My question? Has the governor ever been to Johnson County?
Driving south on Antioch Road, which is a six-lane street with left-turn lanes making eight lanes and wide sidewalks on both sides of the street, I was really impressed. Going to both schools was a real eye-opener — lighted fields for every sport imaginable with stands.
Gymnasiums for practice and for playing. Basketball goals, volleyball nets and everything you need for those sports at a push of a button from the ceiling.
The first time one of my friends moved to Johnson County was in 1952. The last was a neighbor who lived down the street and had a boy and a girl, the oldest just starting school. That was two years ago.
At least 50 or more families and none seemed to care about higher taxes. We have the Chiefs, the Royals, the Truman Sports Complex and a great Kansas City Zoo.
Kansas City has a lot going for it, but nothing like Johnson County.
Joseph T. Purcell
Bishop Finn review
We have all been learning about the vulgar abuse that that has been going on at the KC-St. Joseph Diocese. Many young lives have been damaged.
This has been going on for many years. We know:
1. There have been criminal convictions for the abuse.
2. Warnings were reported over many years to the diocese that altar boys were in danger.
3. Bishop Robert Finn was convicted in 2012 of failing to report to authorities the warnings and possible abuse.
4. The diocese has been fined $11 million.
5. A priest has been convicted abuse and sent to jail for 50 years.
The Star reported that the Vatican has dispatched a church official to Kansas City to examine the leadership of Bishop Finn (9-30, A1, “Vatican emissary reviews bishop”).
Hello.
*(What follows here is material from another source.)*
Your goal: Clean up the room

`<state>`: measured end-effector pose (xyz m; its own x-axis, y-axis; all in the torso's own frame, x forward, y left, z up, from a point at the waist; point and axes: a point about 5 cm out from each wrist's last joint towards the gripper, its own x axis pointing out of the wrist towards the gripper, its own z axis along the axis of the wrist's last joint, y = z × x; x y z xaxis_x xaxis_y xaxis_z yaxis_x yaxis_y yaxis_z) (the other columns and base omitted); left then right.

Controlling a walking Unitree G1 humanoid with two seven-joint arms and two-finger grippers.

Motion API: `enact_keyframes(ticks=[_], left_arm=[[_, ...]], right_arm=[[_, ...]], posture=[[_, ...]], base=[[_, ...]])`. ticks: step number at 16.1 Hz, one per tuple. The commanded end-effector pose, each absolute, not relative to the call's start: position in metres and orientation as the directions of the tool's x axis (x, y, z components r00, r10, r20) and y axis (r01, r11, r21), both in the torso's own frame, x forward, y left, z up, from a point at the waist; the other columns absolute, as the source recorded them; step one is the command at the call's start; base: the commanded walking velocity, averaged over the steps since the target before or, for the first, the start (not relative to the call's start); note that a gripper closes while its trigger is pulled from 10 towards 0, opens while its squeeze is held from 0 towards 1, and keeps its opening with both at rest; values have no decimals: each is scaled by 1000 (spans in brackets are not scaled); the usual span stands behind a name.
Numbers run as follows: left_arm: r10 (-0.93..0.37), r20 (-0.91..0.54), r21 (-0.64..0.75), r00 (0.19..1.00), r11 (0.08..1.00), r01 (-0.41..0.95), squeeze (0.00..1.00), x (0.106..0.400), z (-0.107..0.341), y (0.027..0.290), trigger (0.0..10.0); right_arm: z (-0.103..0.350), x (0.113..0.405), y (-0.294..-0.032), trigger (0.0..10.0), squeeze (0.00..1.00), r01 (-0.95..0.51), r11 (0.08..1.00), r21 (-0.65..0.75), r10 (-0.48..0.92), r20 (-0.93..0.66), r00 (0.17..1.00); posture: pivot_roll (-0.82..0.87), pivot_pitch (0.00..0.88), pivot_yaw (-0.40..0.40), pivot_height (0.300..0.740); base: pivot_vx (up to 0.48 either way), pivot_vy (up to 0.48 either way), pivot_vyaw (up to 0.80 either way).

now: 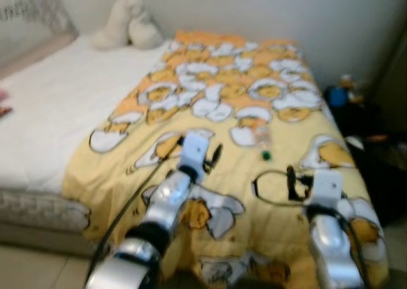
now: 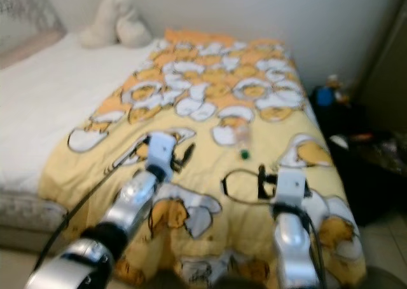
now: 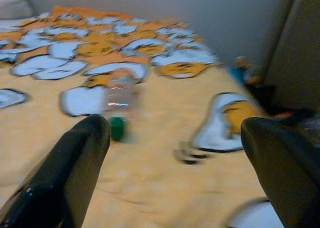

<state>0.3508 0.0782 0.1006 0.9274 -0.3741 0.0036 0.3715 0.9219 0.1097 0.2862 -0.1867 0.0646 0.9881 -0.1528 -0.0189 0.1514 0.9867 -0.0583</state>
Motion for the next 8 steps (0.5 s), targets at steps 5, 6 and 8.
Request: enact_keyframes(ticks=[5,6,8], left_arm=[[-362,45,77,931,930,358,0,352,108,77,10000],[-365,45,87,930,929,360,0,350,106,78,10000],[-361,38,90,932,930,357,0,348,103,81,10000]], right_arm=[[77,295,-193,10000,0,155,986,-64,-154,20,988],[84,301,-192,10000,0,141,988,-68,-140,30,990],[98,312,-192,10000,0,140,988,-69,-136,59,989]], posture=[[51,0,43,740],[55,0,40,740],[72,0,41,740]], base=[[476,0,0],[442,0,0],[442,0,0]])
Is there anyone at home at the Vatican? Where was that question 40 to 50 years ago before so many young lives were damaged and/or lost?
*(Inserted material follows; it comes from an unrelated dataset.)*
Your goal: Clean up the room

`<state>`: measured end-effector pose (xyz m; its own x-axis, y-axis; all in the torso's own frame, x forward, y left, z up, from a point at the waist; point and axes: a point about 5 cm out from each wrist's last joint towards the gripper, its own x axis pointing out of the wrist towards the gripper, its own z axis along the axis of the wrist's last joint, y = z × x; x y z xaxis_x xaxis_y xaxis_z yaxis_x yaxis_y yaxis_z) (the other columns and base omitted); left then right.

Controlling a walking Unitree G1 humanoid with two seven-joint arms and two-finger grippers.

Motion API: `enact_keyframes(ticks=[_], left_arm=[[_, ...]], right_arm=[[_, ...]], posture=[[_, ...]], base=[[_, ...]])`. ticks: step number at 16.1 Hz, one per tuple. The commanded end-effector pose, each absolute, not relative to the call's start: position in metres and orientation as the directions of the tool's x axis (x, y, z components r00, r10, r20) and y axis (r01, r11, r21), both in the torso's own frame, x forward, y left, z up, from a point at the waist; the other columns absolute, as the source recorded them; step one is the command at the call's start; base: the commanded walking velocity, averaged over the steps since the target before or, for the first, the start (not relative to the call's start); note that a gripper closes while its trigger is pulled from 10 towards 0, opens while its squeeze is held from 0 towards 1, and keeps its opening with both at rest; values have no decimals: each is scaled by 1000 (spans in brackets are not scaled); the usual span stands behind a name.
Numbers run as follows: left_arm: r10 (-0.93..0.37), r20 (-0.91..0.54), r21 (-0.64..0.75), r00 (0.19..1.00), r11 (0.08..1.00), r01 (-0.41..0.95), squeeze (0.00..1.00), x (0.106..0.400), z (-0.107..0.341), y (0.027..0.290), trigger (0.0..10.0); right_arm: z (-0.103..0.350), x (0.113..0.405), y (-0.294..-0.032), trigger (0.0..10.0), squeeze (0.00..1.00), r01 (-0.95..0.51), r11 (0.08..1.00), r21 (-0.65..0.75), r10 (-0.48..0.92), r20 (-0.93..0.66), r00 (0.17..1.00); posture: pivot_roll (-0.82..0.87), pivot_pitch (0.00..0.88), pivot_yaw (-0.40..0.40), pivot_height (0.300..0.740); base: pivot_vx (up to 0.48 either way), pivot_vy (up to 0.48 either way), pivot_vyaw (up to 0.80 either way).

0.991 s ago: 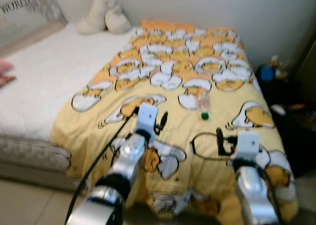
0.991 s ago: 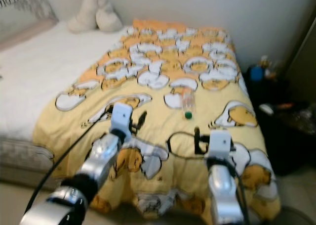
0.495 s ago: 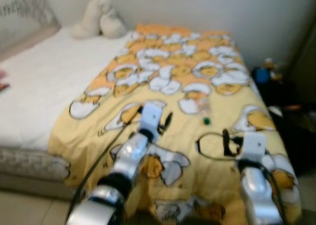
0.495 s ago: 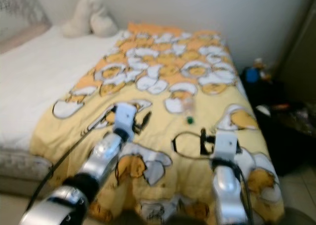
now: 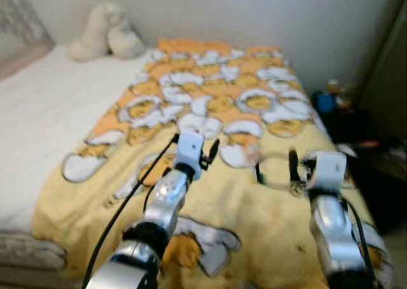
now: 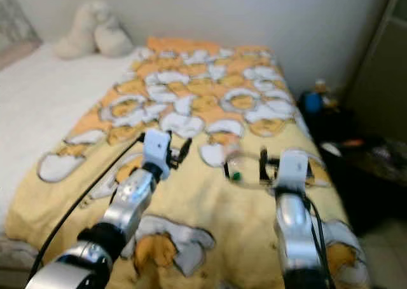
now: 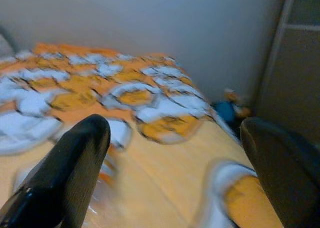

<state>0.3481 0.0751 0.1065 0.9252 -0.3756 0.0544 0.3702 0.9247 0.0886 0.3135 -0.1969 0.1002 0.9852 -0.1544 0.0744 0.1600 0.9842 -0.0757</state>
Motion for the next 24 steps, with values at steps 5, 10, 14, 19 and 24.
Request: enact_keyframes(ticks=[5,10,14,19,24], left_arm=[[-428,41,63,903,903,425,0,335,105,83,10000],[-410,79,201,909,899,388,0,308,133,126,10000],[-403,46,217,914,897,385,0,283,137,135,10000],[-404,34,249,914,889,383,0,274,146,138,10000],[-409,8,253,913,884,393,0,271,146,135,10000]], right_arm=[[117,351,-193,10000,0,146,989,-21,-146,33,989],[117,375,-183,10000,0,173,985,-7,-173,-77,982],[110,376,-179,10000,0,188,982,22,-183,-139,973],[99,371,-189,10000,0,294,955,42,-281,-200,939],[93,365,-202,10000,0,350,937,0,-342,-211,915]], posture=[[178,69,46,740],[352,256,49,740],[394,315,53,740],[402,338,54,740],[384,328,46,740]], base=[[265,0,0],[0,0,0],[0,0,0],[0,0,0],[0,0,0]])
On Sept. 24 in the 913 section, Emily Parnell wrote a funny article, “Thanks for those iPads, educators. Now I’ve got another not-so-great idea ... puppies for every kid,” concerning spending in Shawnee Mission Schools. While the gist was meant to be tongue in cheek, the first few lines showed a common misconception about how money can be used in our schools.
She indicated that the powers that be...slashed staff and specialists to give every child an iPad or laptop. The fact is that the schools are not allowed to spend money on staff and specialists from the money collected locally called capital outlay.
Capital outlay money can be used only for infrastructure like refurbishing buildings and buying computers. Not one dime of that money can be used to pay teachers, librarians, textbooks, and the thousand other things that go into the classroom.
Money that goes to the classroom is directly controlled from Topeka, and that money has been shrinking. That’s why moms like Emily have noticed the reduced staff. It is going on across the state.
This is important because the governor’s race and others may be decided by what the public believes about education funding. That is why campaign ads are so confusing. Who do we believe? Ads paid for by supporters of the current governor say he has put $271 million into education.
Moms like Emily and grandparents have seen class sizes go up and staff being reduced. Where did that $271 million go?
The bulk of it went to the state’s retirement fund (KPERS). That was about $150 million. Another $94 million went to property tax relief for property poor districts. The rest? Did you know the state is now counting gate receipts as money toward the educational cost per pupil here in Kansas?
It’s pretty creative accounting, but not one dime of any of this can be used in the classroom to pay teachers or reduce class sizes. As a former school board member for Blue Valley and former vice president of the Kansas Association of School Boards, I have gotten to know many board members and superintendents across the state.
They aren’t frivolous decision-makers. Most all have the best interest of students and parents as top priority.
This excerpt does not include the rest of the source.